Two things that are far apart cannot “approach merging,” but things that are close together “increase difference.” “The possibility of merging” and “the meaningfulness of difference” correlate and increase together, which is to say the difficulty of “merging” increases as does the possibility of its occurrence. “Merging” doesn’t become easier the closer we get to achieving it, but harder, and ultimately proves impossible without causing “effacement.” Because of this, tension and force build as “merging” is approached (remember what we said about negative and positive charges), and when this force becomes too great, the things approaching one another “explode” apart “toward” “pure difference.” But as they approach “pure difference,” since “pure difference” is also an “effacement,” force and tension build up until the things are “pushed back” again “toward” one another and merging (“sameness”).
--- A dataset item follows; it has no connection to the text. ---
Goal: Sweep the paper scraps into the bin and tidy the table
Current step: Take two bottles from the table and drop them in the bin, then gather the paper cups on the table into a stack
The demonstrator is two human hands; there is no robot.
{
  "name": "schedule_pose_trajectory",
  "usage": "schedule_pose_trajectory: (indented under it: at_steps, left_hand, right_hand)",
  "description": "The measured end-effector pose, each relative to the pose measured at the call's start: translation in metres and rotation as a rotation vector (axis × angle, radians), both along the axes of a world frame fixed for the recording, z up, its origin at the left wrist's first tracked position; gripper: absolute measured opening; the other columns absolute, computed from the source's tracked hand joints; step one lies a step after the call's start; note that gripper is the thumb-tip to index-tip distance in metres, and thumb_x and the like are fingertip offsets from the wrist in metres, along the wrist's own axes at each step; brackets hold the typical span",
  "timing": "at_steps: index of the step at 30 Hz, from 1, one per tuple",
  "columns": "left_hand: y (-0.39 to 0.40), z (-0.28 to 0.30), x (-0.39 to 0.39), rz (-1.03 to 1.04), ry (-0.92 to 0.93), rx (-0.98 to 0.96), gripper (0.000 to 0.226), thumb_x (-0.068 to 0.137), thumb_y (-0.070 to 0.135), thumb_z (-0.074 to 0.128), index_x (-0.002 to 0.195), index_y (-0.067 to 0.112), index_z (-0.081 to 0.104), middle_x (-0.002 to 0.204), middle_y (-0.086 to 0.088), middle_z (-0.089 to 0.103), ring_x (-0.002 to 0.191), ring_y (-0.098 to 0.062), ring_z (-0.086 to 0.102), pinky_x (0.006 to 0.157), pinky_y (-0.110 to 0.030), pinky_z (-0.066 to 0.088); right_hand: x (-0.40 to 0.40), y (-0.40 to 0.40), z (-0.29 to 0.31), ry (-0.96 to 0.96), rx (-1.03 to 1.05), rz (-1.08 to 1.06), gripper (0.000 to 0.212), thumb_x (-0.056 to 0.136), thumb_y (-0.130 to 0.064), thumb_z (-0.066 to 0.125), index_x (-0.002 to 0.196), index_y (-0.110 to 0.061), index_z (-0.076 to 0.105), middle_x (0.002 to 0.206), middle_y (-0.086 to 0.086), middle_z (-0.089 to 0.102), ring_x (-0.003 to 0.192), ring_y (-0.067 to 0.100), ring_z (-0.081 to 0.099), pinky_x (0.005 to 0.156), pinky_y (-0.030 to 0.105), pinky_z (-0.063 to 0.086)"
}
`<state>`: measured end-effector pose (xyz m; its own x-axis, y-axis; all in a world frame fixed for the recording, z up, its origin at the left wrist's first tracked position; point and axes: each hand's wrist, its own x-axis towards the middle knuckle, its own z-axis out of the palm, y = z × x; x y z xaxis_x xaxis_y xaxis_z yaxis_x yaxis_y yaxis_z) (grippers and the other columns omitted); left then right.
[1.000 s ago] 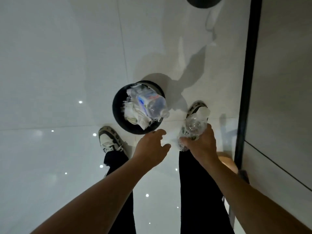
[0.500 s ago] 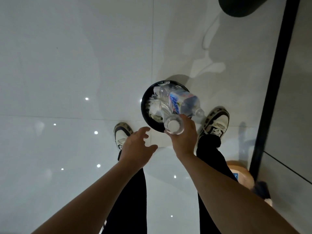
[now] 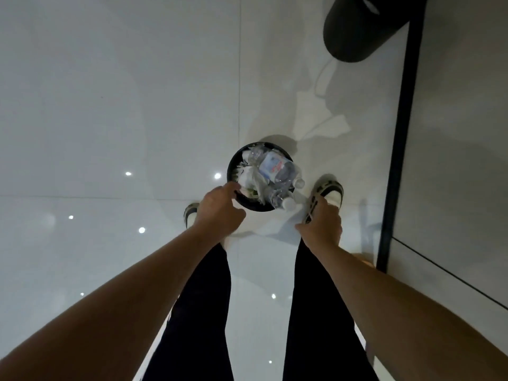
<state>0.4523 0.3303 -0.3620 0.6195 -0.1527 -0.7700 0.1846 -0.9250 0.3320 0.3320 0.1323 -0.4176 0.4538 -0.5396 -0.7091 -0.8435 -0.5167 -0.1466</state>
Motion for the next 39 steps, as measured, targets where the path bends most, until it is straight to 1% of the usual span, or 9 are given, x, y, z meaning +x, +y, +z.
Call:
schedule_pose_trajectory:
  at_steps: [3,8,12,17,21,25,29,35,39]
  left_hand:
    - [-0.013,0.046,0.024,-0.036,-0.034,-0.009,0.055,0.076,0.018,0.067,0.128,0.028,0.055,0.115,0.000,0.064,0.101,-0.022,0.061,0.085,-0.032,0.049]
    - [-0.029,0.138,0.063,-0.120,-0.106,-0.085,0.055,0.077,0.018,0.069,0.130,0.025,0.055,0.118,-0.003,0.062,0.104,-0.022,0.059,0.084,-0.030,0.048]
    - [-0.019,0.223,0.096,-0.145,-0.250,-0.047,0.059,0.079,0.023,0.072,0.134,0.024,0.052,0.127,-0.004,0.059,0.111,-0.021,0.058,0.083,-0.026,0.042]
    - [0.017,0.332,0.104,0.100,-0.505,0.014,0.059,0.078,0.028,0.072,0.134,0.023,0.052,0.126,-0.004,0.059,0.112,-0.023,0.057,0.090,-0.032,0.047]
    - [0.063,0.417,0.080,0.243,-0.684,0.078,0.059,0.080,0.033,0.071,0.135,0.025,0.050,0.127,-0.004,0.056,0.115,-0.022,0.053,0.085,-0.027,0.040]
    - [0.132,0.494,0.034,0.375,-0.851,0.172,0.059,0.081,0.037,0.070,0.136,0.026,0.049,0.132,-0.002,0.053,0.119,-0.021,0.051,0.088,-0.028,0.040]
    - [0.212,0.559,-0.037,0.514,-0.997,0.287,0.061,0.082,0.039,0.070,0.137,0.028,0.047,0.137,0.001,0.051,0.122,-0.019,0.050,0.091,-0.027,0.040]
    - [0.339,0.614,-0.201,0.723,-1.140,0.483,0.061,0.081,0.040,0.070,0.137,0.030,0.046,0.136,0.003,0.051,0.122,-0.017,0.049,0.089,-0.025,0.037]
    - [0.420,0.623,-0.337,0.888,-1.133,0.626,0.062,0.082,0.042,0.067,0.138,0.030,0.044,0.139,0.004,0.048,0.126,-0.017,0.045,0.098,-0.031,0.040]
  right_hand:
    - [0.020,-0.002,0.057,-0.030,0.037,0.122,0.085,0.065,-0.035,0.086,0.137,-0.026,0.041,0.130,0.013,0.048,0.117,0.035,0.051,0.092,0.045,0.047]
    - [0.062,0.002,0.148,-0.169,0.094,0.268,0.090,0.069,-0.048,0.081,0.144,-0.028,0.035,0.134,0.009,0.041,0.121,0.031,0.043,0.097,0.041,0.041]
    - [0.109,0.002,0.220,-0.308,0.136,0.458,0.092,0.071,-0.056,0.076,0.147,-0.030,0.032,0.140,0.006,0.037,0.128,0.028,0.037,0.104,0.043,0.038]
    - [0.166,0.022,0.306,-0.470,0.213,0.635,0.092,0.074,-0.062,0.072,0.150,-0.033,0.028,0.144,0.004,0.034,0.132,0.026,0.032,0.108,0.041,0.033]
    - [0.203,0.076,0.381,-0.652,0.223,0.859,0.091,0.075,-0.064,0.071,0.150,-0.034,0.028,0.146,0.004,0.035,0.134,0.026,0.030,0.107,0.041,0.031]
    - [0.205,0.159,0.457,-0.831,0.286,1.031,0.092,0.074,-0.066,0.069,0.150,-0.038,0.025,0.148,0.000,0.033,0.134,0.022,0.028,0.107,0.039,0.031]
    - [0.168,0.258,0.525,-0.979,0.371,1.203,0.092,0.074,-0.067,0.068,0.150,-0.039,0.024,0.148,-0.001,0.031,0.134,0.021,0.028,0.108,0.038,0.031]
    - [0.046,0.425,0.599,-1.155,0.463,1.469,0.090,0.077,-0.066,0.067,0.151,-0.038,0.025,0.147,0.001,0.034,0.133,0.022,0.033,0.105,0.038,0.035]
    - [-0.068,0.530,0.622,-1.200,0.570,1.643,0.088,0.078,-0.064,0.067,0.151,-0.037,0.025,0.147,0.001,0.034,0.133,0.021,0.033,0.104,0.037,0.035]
And as they approach one another, tension builds up again, and the process repeats.

In the following visual representation, each “dot” represents a given person or thing which starts off at different locations and proximities to “pure difference” and “sameness” (in the midst of (their) “similarity/difference”). The lines from the dots then depict various movements and trajectories, the length and width of which are relative to momentum and conditioned by the entities themselves:

The dots all have different sizes and speeds (relative to what they “are”), and so we cannot say each dot is “the same” as the others (there is no sameness, after all). Given the differences in their “starting calibrations,” they each move following different paths, but all of them share a “pattern” (that uniquely manifests with each) of being attracted toward “sameness” until eventually being pushed away toward “pure difference’ (to avoid “effacement”), only to be eventually pushed away from “pure difference” back toward “sameness” — on and on. Now, the dots which start closer to “pure difference” seem to have “wider arches” then the dots which start in the middle, and that would be because the force of “pure difference” pushing each dot is stronger, and so it can build up momentum to approach “sameness” closer. The same logic can apply to dots which start closer to “sameness.”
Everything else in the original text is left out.